Segment Start: Input material
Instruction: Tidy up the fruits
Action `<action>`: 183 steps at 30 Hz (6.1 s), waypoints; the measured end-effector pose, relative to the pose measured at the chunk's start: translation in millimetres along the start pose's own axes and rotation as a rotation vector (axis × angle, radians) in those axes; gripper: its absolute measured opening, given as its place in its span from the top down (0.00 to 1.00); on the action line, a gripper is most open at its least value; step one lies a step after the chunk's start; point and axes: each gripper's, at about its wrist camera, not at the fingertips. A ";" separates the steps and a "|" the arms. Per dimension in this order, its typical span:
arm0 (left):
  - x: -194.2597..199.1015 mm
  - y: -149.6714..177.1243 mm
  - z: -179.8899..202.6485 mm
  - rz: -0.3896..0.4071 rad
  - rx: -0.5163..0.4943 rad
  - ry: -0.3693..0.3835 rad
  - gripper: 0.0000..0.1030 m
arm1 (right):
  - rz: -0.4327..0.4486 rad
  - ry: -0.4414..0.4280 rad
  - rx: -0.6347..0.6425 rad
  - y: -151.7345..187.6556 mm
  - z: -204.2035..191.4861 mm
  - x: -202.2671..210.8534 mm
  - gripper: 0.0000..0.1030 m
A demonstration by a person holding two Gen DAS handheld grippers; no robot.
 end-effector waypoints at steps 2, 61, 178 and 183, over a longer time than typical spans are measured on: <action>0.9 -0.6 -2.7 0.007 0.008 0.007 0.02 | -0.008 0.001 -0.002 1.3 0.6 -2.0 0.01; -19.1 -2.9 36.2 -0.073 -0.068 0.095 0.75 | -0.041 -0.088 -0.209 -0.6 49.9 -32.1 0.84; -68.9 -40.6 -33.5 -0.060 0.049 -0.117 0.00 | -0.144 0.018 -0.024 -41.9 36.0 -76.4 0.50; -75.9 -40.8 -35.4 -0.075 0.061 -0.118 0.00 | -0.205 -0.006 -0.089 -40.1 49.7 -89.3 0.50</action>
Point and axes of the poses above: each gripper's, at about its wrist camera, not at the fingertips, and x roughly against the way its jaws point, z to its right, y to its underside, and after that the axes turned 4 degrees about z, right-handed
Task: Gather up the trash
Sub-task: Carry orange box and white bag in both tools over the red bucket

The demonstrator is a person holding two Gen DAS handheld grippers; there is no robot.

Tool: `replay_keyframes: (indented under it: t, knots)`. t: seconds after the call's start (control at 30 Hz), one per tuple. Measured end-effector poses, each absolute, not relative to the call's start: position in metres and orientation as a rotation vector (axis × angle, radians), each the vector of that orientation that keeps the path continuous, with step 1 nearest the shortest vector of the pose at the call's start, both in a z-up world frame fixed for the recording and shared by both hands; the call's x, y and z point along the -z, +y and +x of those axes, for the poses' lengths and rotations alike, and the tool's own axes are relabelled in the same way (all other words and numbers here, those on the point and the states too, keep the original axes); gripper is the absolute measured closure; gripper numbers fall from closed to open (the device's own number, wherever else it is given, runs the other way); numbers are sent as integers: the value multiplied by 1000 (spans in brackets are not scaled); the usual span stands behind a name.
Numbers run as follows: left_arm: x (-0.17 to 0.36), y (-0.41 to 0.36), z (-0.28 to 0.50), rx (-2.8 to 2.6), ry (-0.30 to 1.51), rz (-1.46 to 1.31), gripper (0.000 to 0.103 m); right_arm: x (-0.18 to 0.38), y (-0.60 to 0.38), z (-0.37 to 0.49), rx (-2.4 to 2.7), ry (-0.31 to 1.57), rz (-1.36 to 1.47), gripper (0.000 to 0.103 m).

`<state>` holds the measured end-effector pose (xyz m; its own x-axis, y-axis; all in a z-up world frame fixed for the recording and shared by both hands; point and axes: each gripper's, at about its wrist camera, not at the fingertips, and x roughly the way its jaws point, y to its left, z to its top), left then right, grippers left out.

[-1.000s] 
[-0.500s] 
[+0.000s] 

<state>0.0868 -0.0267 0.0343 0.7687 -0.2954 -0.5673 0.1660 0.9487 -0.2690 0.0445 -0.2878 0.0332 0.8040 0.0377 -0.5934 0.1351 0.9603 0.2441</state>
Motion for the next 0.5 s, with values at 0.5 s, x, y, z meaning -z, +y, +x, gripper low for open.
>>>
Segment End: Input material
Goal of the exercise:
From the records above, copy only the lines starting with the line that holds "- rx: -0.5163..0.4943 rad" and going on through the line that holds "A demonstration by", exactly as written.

Final answer:
  - rx: -0.5163..0.4943 rad
  - ry: -0.3693..0.3835 rad
  - gripper: 0.0000..0.1030 m
arm1 (right):
  - rz: -0.4327..0.4486 rad
  - ry: -0.4414..0.4280 rad
  - rx: -0.6347..0.6425 rad
  - y: -151.7345..187.6556 mm
  - z: -204.2035..191.4861 mm
  - x: -202.2671..210.8534 mm
  - gripper: 0.0000..0.1030 m
A demonstration by a person holding two Gen DAS handheld grippers; no robot.

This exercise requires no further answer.